* **TRY IT**
Line by line, give the data again exactly as it appears, but without pictures.

* **RECORDED INFORMATION**
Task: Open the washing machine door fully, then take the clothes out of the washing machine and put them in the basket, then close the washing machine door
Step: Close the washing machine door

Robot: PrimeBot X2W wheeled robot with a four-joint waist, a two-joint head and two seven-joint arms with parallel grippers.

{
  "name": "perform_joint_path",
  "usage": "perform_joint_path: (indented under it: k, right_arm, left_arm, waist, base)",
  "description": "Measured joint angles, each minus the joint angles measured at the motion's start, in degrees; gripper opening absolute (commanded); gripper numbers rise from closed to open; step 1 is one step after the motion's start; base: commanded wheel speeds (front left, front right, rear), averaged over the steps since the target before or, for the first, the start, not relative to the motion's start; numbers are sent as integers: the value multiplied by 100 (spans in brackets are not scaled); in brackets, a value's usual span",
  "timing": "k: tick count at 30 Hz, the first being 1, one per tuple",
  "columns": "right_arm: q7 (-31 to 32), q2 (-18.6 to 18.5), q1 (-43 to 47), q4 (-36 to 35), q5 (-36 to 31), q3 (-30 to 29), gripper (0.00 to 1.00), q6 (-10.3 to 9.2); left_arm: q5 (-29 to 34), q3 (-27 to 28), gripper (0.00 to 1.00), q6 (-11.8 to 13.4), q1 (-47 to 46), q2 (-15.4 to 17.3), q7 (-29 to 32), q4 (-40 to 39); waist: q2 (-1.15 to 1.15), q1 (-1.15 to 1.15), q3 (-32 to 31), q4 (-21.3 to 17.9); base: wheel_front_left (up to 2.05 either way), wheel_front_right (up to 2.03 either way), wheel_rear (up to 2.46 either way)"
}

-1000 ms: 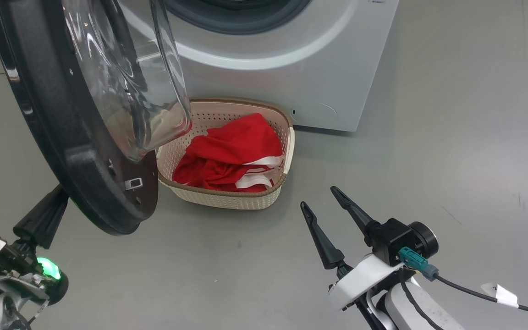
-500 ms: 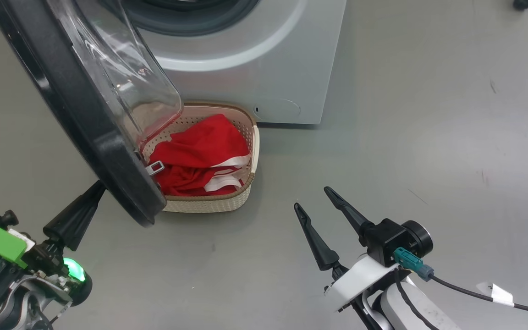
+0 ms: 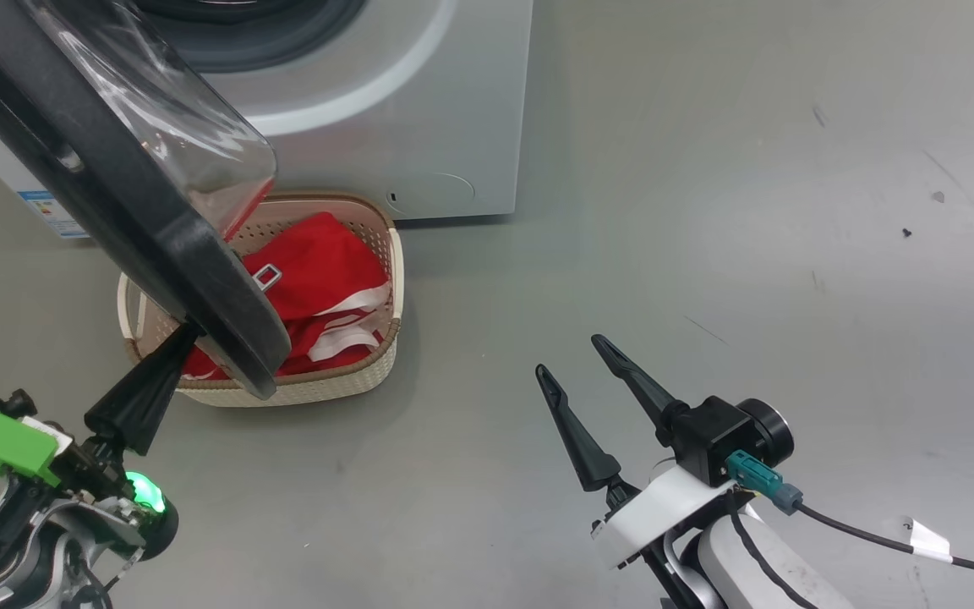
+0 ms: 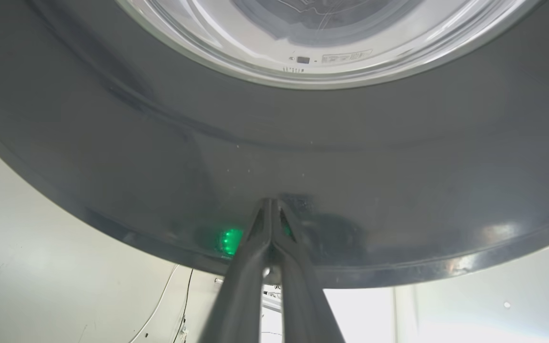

* **WORKED SOLUTION**
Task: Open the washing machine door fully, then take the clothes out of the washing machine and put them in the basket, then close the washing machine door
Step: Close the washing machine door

Robot: PrimeBot X2W wheeled robot with a four-joint waist, a two-joint head and two seven-joint arms with parallel grippers.

{
  "name": "perform_joint_path",
  "usage": "perform_joint_path: (indented under it: k, right_arm, left_arm, waist, base)",
  "description": "Measured joint angles, each minus the joint angles measured at the motion's start, in degrees; gripper opening absolute (commanded); gripper numbers rise from closed to open; step 1 is one step after the motion's start; base: commanded wheel speeds (front left, front right, rear), averaged over the steps since the target before or, for the first, the start, not relative to the motion's start; numbers are sent as integers: the value multiplied by 100 (spans in brackets are not scaled); in brackets, a value's usual span",
  "timing": "k: tick count at 30 Hz, the first being 1, one per tuple",
  "columns": "right_arm: q7 (-31 to 32), q2 (-18.6 to 18.5), q1 (-43 to 47), q4 (-36 to 35), q5 (-36 to 31), q3 (-30 to 29), gripper (0.00 to 1.00), q6 (-10.3 to 9.2); left_arm: q5 (-29 to 34), q3 (-27 to 28), gripper (0.00 to 1.00), q6 (-11.8 to 13.4), q1 (-47 to 46), q2 (-15.4 to 17.3), q7 (-29 to 32), q4 (-40 to 39); waist: q2 (-1.15 to 1.15), q1 (-1.15 to 1.15), q3 (-32 to 31), q4 (-21.3 to 17.9); base: wheel_front_left (up to 2.05 either way), wheel_front_right (up to 2.03 either way), wheel_rear (up to 2.46 either way)"
}

-1000 ms: 
-500 ms: 
+0 ms: 
+0 ms: 

The reply to this exercise is complete.